KR100582355B1 - Method for forming contact plug in semiconductor device - Google Patents

Abstract

The present invention is to provide a method for forming a contact plug of a semiconductor device suitable for preventing in-wafer uniformity defects generated by applying an LPC-hard mask nitride film. To this end, the present invention provides a method for forming a contact plug on a semiconductor substrate. Forming a plurality of gate lines that are hard mask nitride films, forming an interlayer insulating film on the entire surface including the gate lines, and planarizing the interlayer insulating film until the thickness remains at a predetermined thickness above the gate line. Forming a hard mask patterned in the form of a contact mask on the interlayer insulating layer, forming a contact hole for opening the surface of the semiconductor substrate between the gate lines by etching the interlayer insulating layer using the hard mask as an etch barrier; Polysilicon film on the hard mask including the hole Depositing, etching back to remove the polysilicon film except for the contact hole, but etching back to the hard mask, and chemically mechanically polishing the polysilicon film until the surface of the gate line is exposed. Forming a contact plug embedded in the contact plug.

Landing Plug Contact, CMP, LPC, Uniformity, Hard Mask Nitride, Etch Back

Description

Method for forming contact plug of semiconductor device {METHOD FOR FORMING CONTACT PLUG IN SEMICONDUCTOR DEVICE}             

1A to 1E are cross-sectional views illustrating a method for forming a landing plug contact of a semiconductor device according to the prior art;

Figure 2a is a SEM photograph showing the results after LPP-CMP in the cell region close to the surrounding area,

Figure 2b is a SEM photograph showing the results after LPP-CMP in the cell region far from the surrounding area,

3A to 3E are cross-sectional views illustrating a method for forming a landing plug contact according to an embodiment of the present invention;

Figure 4a is a SEM photograph showing the result after LPP-CMP in the cell region close to the surrounding area according to an embodiment of the present invention,

4b is a SEM photograph showing the results after LPP-CMP in a cell region far from the surrounding area according to the embodiment of the present invention;

5 is a view comparing the thickness of the gate hard mask nitride film remaining after the LPP-CMP according to the prior art and the embodiment of the present invention.

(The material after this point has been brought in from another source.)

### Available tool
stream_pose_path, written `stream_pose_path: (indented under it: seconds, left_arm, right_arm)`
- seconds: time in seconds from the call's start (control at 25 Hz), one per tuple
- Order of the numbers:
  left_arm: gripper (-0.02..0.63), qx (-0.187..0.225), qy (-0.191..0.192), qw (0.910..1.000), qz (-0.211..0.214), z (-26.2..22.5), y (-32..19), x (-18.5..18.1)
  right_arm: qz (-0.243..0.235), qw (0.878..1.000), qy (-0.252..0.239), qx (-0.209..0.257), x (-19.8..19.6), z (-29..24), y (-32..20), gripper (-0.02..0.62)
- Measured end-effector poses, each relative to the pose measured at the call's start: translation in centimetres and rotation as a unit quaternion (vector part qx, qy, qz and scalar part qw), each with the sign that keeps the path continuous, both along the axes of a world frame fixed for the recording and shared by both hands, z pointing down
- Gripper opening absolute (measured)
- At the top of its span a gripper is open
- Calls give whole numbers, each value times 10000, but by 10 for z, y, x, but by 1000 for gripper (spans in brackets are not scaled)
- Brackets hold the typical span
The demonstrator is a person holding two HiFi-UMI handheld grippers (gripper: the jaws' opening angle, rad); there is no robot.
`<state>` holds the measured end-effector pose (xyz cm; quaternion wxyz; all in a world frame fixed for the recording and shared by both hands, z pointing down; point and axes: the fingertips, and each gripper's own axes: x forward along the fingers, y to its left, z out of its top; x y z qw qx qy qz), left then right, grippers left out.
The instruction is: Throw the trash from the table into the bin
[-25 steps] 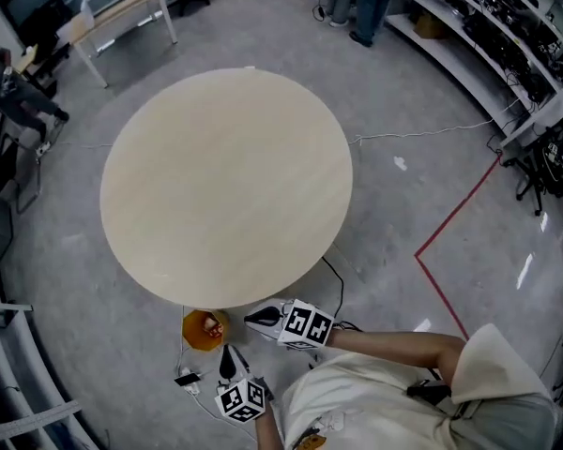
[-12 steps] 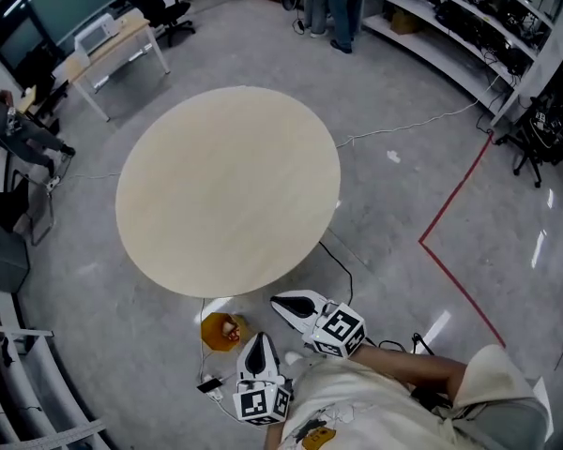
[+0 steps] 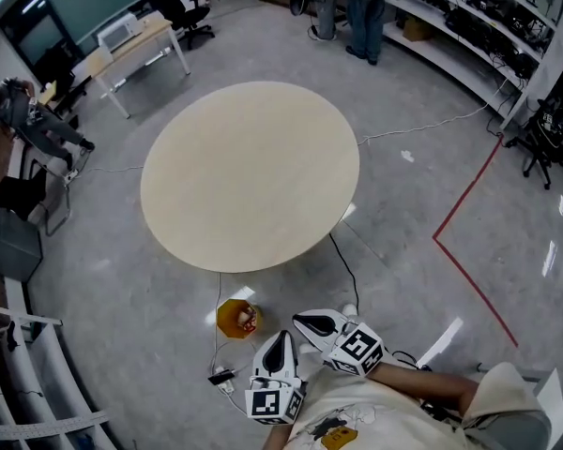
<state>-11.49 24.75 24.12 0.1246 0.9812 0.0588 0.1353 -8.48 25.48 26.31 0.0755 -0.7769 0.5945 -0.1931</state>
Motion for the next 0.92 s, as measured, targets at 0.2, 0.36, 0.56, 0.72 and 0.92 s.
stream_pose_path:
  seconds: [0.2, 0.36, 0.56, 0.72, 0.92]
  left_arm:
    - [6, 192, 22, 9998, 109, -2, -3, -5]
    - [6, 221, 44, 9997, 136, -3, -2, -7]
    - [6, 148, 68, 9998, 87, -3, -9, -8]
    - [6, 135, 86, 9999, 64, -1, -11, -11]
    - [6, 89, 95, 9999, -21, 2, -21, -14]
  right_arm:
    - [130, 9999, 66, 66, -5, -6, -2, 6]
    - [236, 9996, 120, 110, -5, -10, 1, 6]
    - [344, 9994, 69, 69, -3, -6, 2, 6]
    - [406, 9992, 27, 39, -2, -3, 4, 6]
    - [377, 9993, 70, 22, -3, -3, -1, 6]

* Explanation of symbols for the main parts of the drawings

31 semiconductor substrate 32 field oxide film

33: gate oxide film 34: gate electrode

35: gate hard mask nitride film 36: source / drain

37 gate spacer 38 LPC-stop nitride film

39: interlayer insulating film 40: LPC-hard mask nitride film

41: LPC-Mask 42: Contact Hole

44b: Landing plug polysilicon

BACKGROUND OF THE INVENTION 1. Field of the Invention The present invention relates to semiconductor manufacturing technology, and more particularly, to a method for forming a contact plug of a semiconductor device.

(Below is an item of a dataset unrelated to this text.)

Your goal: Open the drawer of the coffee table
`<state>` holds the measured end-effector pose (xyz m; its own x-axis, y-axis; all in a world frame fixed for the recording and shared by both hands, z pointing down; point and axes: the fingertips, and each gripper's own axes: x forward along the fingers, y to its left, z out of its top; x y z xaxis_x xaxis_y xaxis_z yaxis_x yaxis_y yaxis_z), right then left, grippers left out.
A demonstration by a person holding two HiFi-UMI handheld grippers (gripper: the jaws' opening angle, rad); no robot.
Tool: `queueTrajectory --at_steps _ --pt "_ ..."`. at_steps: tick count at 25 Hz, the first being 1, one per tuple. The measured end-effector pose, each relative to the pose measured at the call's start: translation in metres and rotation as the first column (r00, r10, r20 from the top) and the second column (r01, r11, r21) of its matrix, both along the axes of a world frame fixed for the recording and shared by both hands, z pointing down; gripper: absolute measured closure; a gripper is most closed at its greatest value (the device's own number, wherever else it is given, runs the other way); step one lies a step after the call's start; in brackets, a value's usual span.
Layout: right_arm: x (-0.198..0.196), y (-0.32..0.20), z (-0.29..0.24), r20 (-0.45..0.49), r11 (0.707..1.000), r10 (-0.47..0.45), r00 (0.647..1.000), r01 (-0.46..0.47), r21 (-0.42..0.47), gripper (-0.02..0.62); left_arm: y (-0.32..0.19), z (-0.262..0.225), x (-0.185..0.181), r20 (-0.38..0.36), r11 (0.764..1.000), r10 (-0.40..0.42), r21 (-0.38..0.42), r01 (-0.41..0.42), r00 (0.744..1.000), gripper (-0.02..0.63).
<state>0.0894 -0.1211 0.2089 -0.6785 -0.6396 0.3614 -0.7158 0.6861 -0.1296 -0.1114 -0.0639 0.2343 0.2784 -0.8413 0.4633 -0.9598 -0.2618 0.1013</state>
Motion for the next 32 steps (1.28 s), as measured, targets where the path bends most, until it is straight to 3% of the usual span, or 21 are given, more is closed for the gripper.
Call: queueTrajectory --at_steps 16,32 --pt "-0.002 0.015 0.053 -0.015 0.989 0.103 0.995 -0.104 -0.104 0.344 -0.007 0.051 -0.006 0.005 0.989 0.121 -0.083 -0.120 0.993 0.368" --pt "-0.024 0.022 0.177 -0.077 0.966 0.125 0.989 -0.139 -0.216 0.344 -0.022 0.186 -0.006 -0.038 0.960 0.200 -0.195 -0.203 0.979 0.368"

In general, in the manufacture of semiconductor devices, electrical contact with a capacitor and a bit line is possible through a contact connected to a source / drain of a transistor.

Recently, as the degree of integration of semiconductor devices increases, the gap between conductive lines such as gate lines has narrowed, and thus, contact process margins have decreased. In order to secure such a contact process margin, a self aligned contact (SAC) process is being performed.

1A to 1E are cross-sectional views illustrating a method of forming a landing plug contact (LPC) of a semiconductor device according to the prior art.

As shown in FIG. 1A, after forming the field oxide film 12 for isolation between devices on the semiconductor substrate 11, the gate oxide film 13, the gate electrode 14, and the gate hard on the semiconductor substrate 11 are formed. A plurality of gate lines stacked in the order of the mask nitride film 15 are formed.

Next, after the source / drain 16 is formed in the semiconductor substrate 11 outside the gate electrode 14 through an ion implantation process, the gate spacer 17 is formed in contact with both sidewalls of the gate line.

Next, after depositing the LPC-stop nitride film 18 serving as an etch stop during the landing plug contact (LPC) etching on the front surface including the gate line, the gate line on the LPC-stop nitride film 18 between The interlayer dielectric 19 is deposited until the gap is sufficiently filled. Subsequently, the interlayer insulating film 19 is planarized through chemical mechanical polishing (CMP) until it remains at a predetermined thickness over the gate line. As such, when the interlayer insulating film 19 is planarized through chemical mechanical polishing in advance, a margin of a subsequent LPC mask process is secured, and the interlayer insulating film 19 is left at a predetermined thickness on the gate line during chemical mechanical polishing. This is used during the self-aligned contact etching process. Hereinafter, the chemical mechanical polishing process for planarizing the interlayer insulating film 19 will be abbreviated as 'ILD-CMP'.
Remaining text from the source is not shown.